Work item: Repeat the listing below in full, keeping each word as given.

Given data:
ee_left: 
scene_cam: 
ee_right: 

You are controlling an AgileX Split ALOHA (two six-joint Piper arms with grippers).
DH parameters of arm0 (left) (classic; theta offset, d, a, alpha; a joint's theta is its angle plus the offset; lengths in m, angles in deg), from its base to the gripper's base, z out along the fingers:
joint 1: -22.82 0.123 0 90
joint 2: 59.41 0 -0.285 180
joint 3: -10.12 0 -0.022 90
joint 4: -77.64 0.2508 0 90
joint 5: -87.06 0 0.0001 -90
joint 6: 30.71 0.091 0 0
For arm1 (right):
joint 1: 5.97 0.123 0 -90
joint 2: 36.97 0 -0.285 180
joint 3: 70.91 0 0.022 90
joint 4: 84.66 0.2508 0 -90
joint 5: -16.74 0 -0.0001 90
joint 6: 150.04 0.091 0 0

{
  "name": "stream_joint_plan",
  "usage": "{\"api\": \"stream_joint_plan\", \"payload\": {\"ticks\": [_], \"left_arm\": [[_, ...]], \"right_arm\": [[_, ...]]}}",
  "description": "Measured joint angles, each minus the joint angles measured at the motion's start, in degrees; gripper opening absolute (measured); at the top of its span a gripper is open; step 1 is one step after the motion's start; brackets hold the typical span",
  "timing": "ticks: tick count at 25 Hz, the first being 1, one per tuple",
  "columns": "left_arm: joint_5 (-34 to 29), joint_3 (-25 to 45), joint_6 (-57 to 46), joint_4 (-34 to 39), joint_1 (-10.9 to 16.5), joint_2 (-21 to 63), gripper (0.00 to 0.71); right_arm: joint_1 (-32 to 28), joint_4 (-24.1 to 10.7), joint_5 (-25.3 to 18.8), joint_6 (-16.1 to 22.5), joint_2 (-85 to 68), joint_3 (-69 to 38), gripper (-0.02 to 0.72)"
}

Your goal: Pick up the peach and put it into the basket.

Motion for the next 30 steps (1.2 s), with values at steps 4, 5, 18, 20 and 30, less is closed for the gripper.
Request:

Output of the task:
ee_left: 
scene_cam: 
ee_right: 

You are controlling an AgileX Split ALOHA (two six-joint Piper arms with grippers).
DH parameters of arm0 (left) (classic; theta offset, d, a, alpha; a joint's theta is its angle plus the offset; lengths in m, angles in deg), from its base to the gripper's base, z out along the fingers:
joint 1: -22.82 0.123 0 90
joint 2: 59.41 0 -0.285 180
joint 3: -10.12 0 -0.022 90
joint 4: -77.64 0.2508 0 90
joint 5: -87.06 0 0.0001 -90
joint 6: 30.71 0.091 0 0
For arm1 (right):
joint 1: 5.97 0.123 0 -90
joint 2: 36.97 0 -0.285 180
joint 3: 70.91 0 0.022 90
joint 4: 84.66 0.2508 0 -90
joint 5: -16.74 0 -0.0001 90
joint 6: 150.04 0.091 0 0

{
  "name": "stream_joint_plan",
  "usage": "{\"api\": \"stream_joint_plan\", \"payload\": {\"ticks\": [_], \"left_arm\": [[_, ...]], \"right_arm\": [[_, ...]]}}",
  "description": "Measured joint angles, each minus the joint angles measured at the motion's start, in degrees; gripper opening absolute (measured); at the top of its span a gripper is open; step 1 is one step after the motion's start; brackets hold the typical span",
  "timing": "ticks: tick count at 25 Hz, the first being 1, one per tuple",
  "columns": "left_arm: joint_5 (-34 to 29), joint_3 (-25 to 45), joint_6 (-57 to 46), joint_4 (-34 to 39), joint_1 (-10.9 to 16.5), joint_2 (-21 to 63), gripper (0.00 to 0.71); right_arm: joint_1 (-32 to 28), joint_4 (-24.1 to 10.7), joint_5 (-25.3 to 18.8), joint_6 (-16.1 to 22.5), joint_2 (-85 to 68), joint_3 (-69 to 38), gripper (-0.02 to 0.72)"
}

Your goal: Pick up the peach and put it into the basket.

Motion for the next 30 steps (1.2 s), with values at steps 4, 5, 18, 20 and 30, less is closed for the gripper.
Request:

No further work remains on the exercise.